The collection consists of: 1934: Five hand-written letters all one page in length; all five were written by Miller to Benno whilst both were living in Paris. 1935: Three typed letters from Miller to Benno; both are signed by Miller; one letter is six pages long, another three pages and a third is a page; both were composed by Miller in the US when he was following Anais Nin and Otto Rank across the continent. 1936: Two hand-written letters 1 page in length; one letter mentioned publication of Black Spring. 1938: Three hand-written letters, all 1 page in length along with two manuscripts typed with corrections by Miller; The first manuscript is 6 pages long and is titled ‘Chez Benno’ and the second is 7 pages and titled ‘Ben Benno the Wild Man of Borneo’; along with a typed covering note and a copy of London Bulletin showing a published version of one of the manuscripts; along with the manuscripts is a CV composed by Ben Benno from 1964 providing all of his exhibitions and accolades.

 

Benno and Miller were long time acquaintances, having been part of the same scene in Greenwich Village during the early 1920s. But it wasn’t until they met again in Paris in the early 1930s did, they develop a friendship. They were both struggling to make ends meet and both striving to make a name for themselves.

 

This important archive documents in part, their friendship and their struggles to be recognised or in Miler’s case published. In the early letters from 1934, Miller was at that time in discussions with Jack Kahane to publish Tropic of Cancer, and in one letter he mentioned to Benno that he ‘received a cordial note from [illustrator] Mary Reynolds, after she began to read the book. She says she believes she has a good idea for the cover”. In another letter he said, “Publisher is slowing up on me – but I have his promise.” Miller was friends with Dorothy Dudley, and they attended one of Benno’s exhibitions at the Galerie de Paris in 1934.

 

Dudley was writing for the American Magazine of Art at that time.

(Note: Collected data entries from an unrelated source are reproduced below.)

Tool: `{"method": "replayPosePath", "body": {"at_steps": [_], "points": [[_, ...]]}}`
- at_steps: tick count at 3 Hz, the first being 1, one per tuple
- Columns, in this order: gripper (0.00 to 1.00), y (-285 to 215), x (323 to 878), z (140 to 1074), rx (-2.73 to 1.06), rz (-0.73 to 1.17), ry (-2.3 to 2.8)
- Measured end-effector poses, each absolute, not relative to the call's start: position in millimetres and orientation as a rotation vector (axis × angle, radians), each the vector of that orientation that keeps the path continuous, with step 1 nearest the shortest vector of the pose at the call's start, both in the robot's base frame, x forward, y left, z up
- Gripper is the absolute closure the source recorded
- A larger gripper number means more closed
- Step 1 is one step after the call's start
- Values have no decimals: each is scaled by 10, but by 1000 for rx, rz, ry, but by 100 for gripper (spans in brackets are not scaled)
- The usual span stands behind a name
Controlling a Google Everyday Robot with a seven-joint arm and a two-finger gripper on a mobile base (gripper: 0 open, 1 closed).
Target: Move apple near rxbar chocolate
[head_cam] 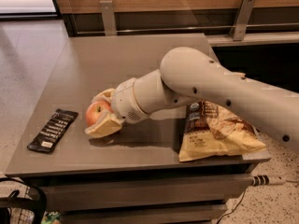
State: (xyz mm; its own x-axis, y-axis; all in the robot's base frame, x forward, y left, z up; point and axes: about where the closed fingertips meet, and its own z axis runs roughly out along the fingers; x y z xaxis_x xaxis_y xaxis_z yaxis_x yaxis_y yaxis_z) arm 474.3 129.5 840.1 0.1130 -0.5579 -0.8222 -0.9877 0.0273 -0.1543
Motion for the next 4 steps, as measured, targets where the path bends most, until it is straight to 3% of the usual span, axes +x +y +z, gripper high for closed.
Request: {"method": "replayPosePath", "body": {"at_steps": [3,4], "points": [[5,1336,4709,8411,-1639,711,1533],[0,1346,4702,8413,-1642,711,1532]]}}
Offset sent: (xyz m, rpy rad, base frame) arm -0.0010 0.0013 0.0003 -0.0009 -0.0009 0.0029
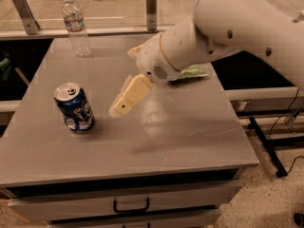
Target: Knock pepsi can over
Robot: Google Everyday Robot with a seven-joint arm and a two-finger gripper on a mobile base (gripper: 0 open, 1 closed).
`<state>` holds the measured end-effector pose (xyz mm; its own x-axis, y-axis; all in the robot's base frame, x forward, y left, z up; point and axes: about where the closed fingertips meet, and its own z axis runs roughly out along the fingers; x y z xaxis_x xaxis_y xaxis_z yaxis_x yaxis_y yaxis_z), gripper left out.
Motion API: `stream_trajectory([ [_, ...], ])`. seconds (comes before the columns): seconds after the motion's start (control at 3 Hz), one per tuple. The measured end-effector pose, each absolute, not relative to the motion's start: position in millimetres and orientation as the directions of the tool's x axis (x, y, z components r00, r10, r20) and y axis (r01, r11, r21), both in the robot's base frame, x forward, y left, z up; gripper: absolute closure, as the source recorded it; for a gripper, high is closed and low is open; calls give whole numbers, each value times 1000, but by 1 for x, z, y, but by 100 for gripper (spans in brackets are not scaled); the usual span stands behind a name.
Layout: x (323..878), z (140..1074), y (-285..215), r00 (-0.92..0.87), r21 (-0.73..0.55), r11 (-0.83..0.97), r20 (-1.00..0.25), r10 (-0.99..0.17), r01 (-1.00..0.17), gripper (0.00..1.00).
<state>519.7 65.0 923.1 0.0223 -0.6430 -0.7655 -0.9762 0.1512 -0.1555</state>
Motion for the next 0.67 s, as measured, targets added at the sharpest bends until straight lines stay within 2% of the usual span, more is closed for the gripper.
stream_trajectory([
  [0.67,541,891,136,9,-92,152,-880,-475,-984,0],
])
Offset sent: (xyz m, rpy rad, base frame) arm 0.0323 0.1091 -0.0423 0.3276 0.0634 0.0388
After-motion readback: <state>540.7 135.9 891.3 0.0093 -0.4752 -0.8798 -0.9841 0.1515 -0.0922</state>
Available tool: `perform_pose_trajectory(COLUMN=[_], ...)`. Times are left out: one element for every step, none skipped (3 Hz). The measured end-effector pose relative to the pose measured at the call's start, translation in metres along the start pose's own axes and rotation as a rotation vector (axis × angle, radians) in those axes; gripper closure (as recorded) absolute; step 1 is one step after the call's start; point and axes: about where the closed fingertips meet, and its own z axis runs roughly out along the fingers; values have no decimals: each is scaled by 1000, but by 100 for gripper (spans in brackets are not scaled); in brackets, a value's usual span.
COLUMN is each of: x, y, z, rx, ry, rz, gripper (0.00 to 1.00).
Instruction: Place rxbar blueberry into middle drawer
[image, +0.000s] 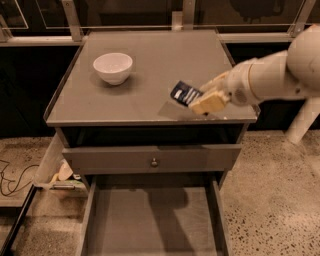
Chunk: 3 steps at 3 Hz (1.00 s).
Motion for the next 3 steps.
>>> perform_pose_trajectory(x=[49, 100, 145], y=[32, 61, 88], z=[-4, 14, 36], rx=[35, 28, 0], ry=[29, 64, 90], rz=[38, 69, 101], gripper=[100, 100, 100])
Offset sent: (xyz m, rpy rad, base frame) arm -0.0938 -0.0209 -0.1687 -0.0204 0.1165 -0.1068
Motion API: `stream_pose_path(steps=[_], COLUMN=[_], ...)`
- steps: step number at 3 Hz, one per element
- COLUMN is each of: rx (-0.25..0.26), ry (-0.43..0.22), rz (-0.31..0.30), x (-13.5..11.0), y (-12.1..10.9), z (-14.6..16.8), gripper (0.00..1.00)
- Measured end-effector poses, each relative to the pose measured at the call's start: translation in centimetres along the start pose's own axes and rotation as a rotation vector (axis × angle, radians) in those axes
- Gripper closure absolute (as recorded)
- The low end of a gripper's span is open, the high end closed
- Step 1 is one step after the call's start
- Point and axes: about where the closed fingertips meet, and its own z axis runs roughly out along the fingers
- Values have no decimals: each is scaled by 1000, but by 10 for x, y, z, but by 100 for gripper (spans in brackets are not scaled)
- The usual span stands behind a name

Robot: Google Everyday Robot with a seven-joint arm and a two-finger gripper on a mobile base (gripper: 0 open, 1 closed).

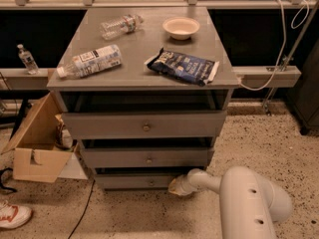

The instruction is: Close bottom drawer

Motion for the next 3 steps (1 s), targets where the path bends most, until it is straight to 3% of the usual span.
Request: stream_pose_path(steps=[1, 2, 3], rx=[21, 13, -29], ry=[2, -13, -87], rz=[17, 17, -11], x=[3, -2, -9], y=[-24, -17, 3], z=[1, -6, -33], gripper=[100, 100, 100])
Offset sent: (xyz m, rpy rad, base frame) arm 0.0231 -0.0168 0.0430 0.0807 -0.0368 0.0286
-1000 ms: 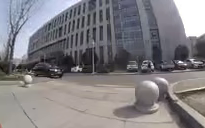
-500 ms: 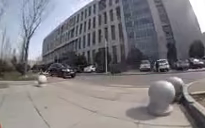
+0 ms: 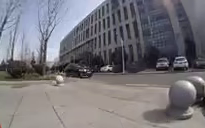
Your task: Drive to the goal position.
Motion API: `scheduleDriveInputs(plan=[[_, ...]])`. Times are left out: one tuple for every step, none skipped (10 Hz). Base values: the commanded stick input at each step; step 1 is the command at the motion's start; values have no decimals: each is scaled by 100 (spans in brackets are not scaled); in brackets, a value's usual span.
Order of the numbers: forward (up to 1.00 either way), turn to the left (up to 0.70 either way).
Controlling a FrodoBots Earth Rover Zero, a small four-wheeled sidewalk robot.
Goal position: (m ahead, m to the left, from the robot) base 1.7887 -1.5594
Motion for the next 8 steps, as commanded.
scheduleDriveInputs(plan=[[0, 70], [0, 70], [0, 70], [0, 70], [0, 70], [0, 70], [0, 70], [0, 70]])
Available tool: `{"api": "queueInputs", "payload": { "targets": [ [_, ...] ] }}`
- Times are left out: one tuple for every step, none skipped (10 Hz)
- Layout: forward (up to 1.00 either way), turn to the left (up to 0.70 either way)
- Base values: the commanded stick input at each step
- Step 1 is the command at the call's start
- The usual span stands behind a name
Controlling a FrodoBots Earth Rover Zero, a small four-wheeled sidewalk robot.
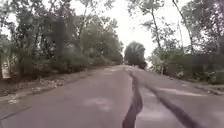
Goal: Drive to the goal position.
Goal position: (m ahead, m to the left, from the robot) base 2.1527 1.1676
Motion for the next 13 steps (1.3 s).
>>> {"api": "queueInputs", "payload": {
  "targets": [
    [1.0, -0.09],
    [1.0, 0.0],
    [1.0, 0.0],
    [1.0, 0.0],
    [1.0, 0.0],
    [1.0, 0.0],
    [1.0, 0.0],
    [1.0, 0.0],
    [1.0, 0.0],
    [1.0, 0.0],
    [1.0, 0.0],
    [1.0, 0.0],
    [1.0, 0.0]
  ]
}}
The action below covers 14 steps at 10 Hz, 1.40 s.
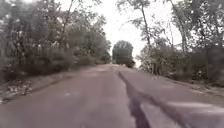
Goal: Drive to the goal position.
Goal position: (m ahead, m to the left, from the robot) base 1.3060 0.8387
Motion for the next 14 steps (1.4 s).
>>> {"api": "queueInputs", "payload": {
  "targets": [
    [1.0, 0.0],
    [1.0, 0.0],
    [1.0, 0.0],
    [1.0, 0.0],
    [1.0, 0.0],
    [1.0, 0.0],
    [1.0, 0.0],
    [1.0, 0.0],
    [1.0, 0.0],
    [1.0, 0.0],
    [1.0, 0.0],
    [1.0, 0.0],
    [1.0, 0.0],
    [1.0, 0.0]
  ]
}}
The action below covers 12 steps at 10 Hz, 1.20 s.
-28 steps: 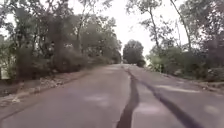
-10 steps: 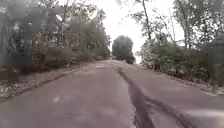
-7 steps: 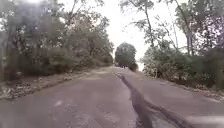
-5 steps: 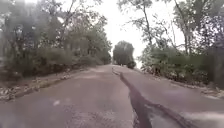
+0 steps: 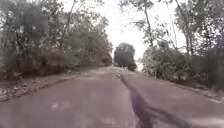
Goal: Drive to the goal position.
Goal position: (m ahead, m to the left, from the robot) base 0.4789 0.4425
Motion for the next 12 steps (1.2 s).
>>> {"api": "queueInputs", "payload": {
  "targets": [
    [1.0, 0.0],
    [1.0, 0.0],
    [1.0, 0.0],
    [1.0, 0.0],
    [1.0, 0.0],
    [1.0, 0.0],
    [1.0, 0.0],
    [1.0, 0.0],
    [1.0, 0.0],
    [1.0, 0.0],
    [1.0, 0.0],
    [1.0, 0.0]
  ]
}}
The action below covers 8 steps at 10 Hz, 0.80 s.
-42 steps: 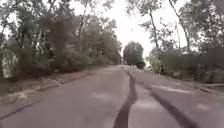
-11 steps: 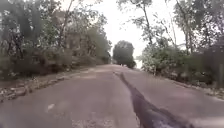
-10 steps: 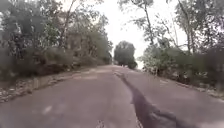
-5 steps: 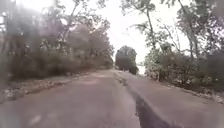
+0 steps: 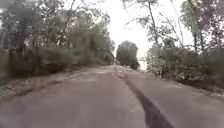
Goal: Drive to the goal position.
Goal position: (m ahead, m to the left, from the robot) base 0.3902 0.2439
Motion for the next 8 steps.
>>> {"api": "queueInputs", "payload": {
  "targets": [
    [1.0, 0.0],
    [1.0, 0.0],
    [1.0, 0.0],
    [1.0, 0.0],
    [1.0, 0.0],
    [1.0, 0.0],
    [1.0, 0.0],
    [1.0, 0.0]
  ]
}}
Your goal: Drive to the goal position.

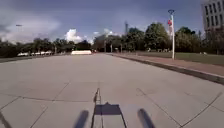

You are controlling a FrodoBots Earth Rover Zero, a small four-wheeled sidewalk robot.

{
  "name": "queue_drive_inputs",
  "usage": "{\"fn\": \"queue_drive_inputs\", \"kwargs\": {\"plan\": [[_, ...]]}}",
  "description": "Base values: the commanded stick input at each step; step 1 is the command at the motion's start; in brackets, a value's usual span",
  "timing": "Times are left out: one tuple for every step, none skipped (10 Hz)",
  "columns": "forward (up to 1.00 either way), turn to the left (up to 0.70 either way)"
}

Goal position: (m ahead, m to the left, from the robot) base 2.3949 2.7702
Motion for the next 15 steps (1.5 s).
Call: {"fn": "queue_drive_inputs", "kwargs": {"plan": [[0.0, 0.0], [0.0, 0.0], [0.0, 0.0], [0.0, 0.0], [0.18, -0.02], [0.56, -0.02], [1.0, -0.02], [1.0, -0.02], [1.0, -0.02], [1.0, -0.02], [1.0, -0.02], [1.0, -0.02], [1.0, -0.02], [1.0, -0.02], [1.0, -0.02]]}}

Miller acted as middleman and brought the two together. Dudley wrote ‘Four Post Moderns’ featuring Benno, in the magazine a year later. In a letter Miller invited Benno along for lunch with Dudley and said to him that she liked two of his pictures very much.

 

In letters from Miller to Benno later in 1934, after publication of Tropic of Cancer, it was clear both were struggling financially, in one letter Miller wrote to Benno and said, “if you have 30 francs to spare today, or only half, drop it under my door will you – I’m dead broke and rustling for a meal tonight.” And then in another short note he wrote to Benno “Here’s 10 francs – all I could rustle up at the moment.”

 

A year later Miller sent Benno three extraordinary, typed letters from New York. Miller decided to follow fellow writer and lover Anais Nin back to the US and unofficially go with her and Otto Rank across the county, as they promoted Otto Rank’s work. Unbeknown to Miller, Nin was also having an affair with Rank too. Miller used the unhappy episode to write about his experiences and this would form the basis of his second published works by The Obelisk Press ‘Aller Retour New York’. In these three letters Miller doesn’t hold back about the America that he felt lay before him “They stink! Everything stinks. Everything is calculated, opportune, money getting, success bearing, etc nothing is whole, spontaneous, reckless, fecund.” On the side of one of the letters he wrote in pencil “PPS best wishes from Anais!!”.

 

In 1938, Miller wrote Benno a letter asking how certain it was that London Bulletin wanted an essay from Miller about him. Then Miller typed a covering letter about two manuscripts that he had produced: one was sensible called ‘Chez Benno’ and one a fantastical over the top blast called ‘Benno the Wild Man of Borneo’. He suggested to Benno that he held the manuscripts and then could choose which one to send to the Bulletin. Benno of course went sensible, and it was that essay that was published in the June 1938 edition of the magazine, of which a copy is attached with the archive. Miller himself published the fantastical version in The Booster, in September 1937.

 

A wonderful set of letters and manuscripts, written before and after Miller published his first works through Jack Kahane’s Obelisk Press.